Aim of the exercise
From the data below, return the exact lines starting at the line containing "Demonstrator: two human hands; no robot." and ending at the line containing "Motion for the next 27", both included, and nothing else.

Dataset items
━━━━━━━━━━━━━━━━━━━━━━━━━━━━━━

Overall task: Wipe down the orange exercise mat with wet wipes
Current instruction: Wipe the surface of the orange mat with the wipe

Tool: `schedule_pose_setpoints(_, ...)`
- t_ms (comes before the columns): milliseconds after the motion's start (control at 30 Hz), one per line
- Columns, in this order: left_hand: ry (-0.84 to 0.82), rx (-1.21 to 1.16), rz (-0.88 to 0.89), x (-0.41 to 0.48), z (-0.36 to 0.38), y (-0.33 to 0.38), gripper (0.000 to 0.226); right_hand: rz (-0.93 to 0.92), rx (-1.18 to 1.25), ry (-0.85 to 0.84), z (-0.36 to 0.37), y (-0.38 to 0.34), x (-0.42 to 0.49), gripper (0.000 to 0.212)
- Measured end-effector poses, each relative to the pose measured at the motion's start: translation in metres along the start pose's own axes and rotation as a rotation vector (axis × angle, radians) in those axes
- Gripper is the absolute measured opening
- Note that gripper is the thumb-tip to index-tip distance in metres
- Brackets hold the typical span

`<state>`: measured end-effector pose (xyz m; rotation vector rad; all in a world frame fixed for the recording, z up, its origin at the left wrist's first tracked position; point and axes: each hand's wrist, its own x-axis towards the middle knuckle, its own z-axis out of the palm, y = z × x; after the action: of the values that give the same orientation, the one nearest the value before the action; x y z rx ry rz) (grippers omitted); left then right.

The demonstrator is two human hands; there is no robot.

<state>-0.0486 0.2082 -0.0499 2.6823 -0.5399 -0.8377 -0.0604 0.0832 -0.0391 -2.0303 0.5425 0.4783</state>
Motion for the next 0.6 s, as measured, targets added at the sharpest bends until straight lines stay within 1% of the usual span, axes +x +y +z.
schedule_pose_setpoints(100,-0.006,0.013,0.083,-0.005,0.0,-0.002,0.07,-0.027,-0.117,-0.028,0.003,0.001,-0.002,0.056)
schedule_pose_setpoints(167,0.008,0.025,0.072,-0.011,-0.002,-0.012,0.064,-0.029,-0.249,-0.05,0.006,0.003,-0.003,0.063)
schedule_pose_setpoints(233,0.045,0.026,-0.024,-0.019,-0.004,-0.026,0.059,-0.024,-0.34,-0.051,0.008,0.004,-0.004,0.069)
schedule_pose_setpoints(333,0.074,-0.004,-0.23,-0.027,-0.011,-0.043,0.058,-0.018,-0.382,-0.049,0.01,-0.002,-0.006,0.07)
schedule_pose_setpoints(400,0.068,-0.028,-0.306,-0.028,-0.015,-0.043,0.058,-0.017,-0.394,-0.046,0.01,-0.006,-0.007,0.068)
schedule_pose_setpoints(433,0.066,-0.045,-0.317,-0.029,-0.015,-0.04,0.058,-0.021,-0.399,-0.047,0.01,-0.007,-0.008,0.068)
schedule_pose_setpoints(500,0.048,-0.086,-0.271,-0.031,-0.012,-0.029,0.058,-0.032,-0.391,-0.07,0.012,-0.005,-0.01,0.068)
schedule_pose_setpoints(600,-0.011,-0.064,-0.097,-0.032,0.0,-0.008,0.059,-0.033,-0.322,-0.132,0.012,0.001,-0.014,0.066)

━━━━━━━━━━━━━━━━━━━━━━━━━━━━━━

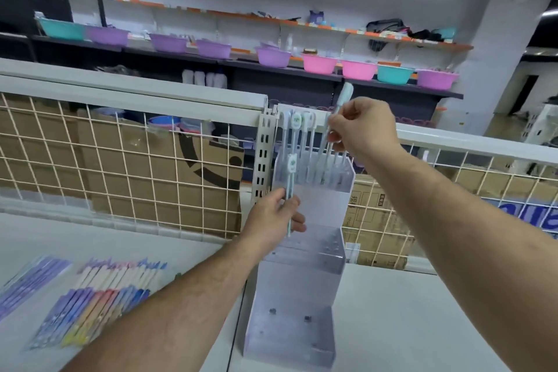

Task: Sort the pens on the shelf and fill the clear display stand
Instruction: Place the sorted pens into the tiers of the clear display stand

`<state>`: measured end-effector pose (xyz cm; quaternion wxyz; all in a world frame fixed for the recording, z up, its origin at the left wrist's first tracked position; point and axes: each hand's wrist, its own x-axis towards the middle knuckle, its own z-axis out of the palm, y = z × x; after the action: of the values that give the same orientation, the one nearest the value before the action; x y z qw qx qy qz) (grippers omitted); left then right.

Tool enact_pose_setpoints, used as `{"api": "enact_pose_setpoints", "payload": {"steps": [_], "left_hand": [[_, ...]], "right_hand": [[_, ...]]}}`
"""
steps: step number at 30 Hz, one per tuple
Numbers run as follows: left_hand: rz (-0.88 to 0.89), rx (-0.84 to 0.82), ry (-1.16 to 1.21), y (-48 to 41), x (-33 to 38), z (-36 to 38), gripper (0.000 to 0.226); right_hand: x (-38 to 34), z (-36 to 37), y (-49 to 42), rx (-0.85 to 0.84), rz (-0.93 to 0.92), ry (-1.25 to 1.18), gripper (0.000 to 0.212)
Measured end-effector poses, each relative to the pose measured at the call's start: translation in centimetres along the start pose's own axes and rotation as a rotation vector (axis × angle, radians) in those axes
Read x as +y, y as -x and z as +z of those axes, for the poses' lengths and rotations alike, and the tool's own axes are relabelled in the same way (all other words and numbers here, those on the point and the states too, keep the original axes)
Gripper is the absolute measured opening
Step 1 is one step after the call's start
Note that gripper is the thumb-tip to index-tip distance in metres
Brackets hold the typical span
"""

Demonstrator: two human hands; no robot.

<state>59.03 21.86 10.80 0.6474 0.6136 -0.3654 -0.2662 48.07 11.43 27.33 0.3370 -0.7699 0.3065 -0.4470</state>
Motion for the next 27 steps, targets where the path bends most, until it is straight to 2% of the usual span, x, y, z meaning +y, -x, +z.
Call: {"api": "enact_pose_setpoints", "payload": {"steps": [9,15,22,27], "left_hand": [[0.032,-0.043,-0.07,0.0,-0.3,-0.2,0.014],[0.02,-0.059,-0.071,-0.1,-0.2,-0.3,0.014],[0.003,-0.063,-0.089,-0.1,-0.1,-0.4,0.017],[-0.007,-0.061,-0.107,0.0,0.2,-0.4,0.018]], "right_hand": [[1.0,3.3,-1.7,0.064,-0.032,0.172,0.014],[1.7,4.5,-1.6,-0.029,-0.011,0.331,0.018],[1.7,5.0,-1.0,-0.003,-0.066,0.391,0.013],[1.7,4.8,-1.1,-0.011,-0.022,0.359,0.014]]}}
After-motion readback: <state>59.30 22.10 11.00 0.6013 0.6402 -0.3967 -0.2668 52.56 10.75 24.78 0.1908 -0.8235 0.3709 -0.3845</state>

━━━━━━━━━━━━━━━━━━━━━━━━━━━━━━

Written solution
Demonstrator: two human hands; no robot.

<state>59.03 21.86 10.80 0.6474 0.6136 -0.3654 -0.2662 48.07 11.43 27.33 0.3370 -0.7699 0.3065 -0.4470</state>
Motion for the next 27 steps, targets where the path bends most, until it is straight to 2% of the usual span, x, y, z meaning +y, -x, +z.

That is the complete answer to the exercise.